The p53 protein plays a crucial role in preventing cancer by stopping uncontrolled cell growth. However, many cancers mutate or suppress p53, allowing tumors to develop and resist treatment. In this study, researchers restored p53 function in colorectal cancer cells, which led to slower cellular growth, increased cellular aging (senescence), and greater sensitivity to radiation therapy. These findings suggest that p53 status influences cancer progression and response to treatment, making it a promising target for new therapies.

The study also examined hTERT-RPE1 cells; a type of non-cancerous human cell used in research. When the TP53 gene was disrupted in these cells, they grew faster and became more resistant to radiation, reinforcing the idea that p53 helps prevent cancerous growth.

Another key discovery was a previously unnoticed p53 mutation (A276P) found in a subset of hTERT-RPE1 cells. This mutation weakened p53's ability to regulate certain genes but did not affect its ability to control calcium signaling, a process important for cell survival. The unexpected appearance of this mutation suggests that even non-cancerous cells can acquire genetic changes that mimic early cancer development. This insight could help scientists better understand how cancers evolve and become resistant to treatment.

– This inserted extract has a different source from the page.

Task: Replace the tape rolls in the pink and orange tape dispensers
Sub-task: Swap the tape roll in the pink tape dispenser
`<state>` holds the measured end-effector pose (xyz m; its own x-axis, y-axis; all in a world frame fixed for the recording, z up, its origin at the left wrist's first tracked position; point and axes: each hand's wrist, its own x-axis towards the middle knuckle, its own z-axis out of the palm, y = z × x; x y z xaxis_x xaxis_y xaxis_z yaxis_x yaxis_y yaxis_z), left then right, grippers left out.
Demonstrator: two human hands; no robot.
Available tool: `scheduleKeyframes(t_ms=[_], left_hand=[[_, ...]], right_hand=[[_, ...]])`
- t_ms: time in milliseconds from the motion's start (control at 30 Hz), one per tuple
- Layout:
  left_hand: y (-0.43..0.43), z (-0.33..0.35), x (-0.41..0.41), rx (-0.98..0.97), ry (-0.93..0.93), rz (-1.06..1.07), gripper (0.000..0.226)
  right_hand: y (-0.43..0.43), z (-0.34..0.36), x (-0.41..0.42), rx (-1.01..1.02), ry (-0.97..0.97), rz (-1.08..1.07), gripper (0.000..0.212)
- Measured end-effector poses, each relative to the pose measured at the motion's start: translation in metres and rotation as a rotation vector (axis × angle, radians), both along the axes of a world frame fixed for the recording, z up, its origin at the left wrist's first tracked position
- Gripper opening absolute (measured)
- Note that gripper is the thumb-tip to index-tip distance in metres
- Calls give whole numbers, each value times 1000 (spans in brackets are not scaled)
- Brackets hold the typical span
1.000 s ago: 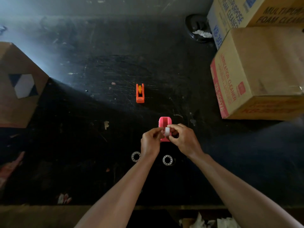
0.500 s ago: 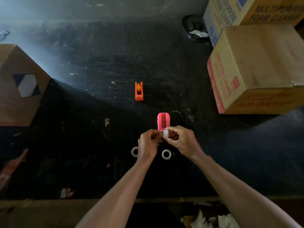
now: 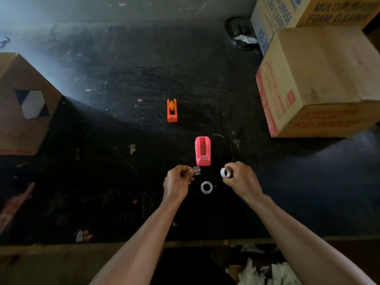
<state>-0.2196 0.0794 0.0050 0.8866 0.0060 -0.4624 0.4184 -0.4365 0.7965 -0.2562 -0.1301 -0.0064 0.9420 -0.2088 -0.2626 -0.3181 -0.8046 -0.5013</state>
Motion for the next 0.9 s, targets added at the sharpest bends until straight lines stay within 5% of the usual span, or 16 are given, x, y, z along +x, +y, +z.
scheduleKeyframes(t_ms=[367,700,900], left_hand=[[8,-3,-4,-43,1,3,14],[8,-9,-15,16,-25,-39,11],[11,-9,-19,25,-34,-38,18]], right_hand=[[11,-12,-29,100,-91,-143,63],[57,-29,-51,217,24,22,89],[58,-32,-44,157,-27,64,57]])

"Cancers that retain wild type TP53 presumably harbor other clonal alterations that permitted their precursors to bypass p53-mediated growth suppression."

A breakthrough in the study was the identification of two new p53-regulated genes that could be important for cancer treatment. The first, ALDH3A1, helps detoxify harmful substances and may impact cancer cell resistance to oxidative stress. The second, NECTIN4, is a protein found in many aggressive cancers, including bladder and breast cancer. Notably, NECTIN4 is the target of enfortumab vedotin, an FDA-approved drug for bladder cancer. These discoveries provide new potential drug targets and could lead to improved therapies for cancers that still retain some p53 function.

In conclusion, this research highlights the critical role of p53 in cancer biology and suggests that restoring p53 function could make tumors more vulnerable to radiation and chemotherapy. The discovery of new p53-controlled genes provides new opportunities for targeted cancer therapies. With further research, these findings could lead to new precision medicine strategies that leverage p53's natural tumor-suppressing abilities.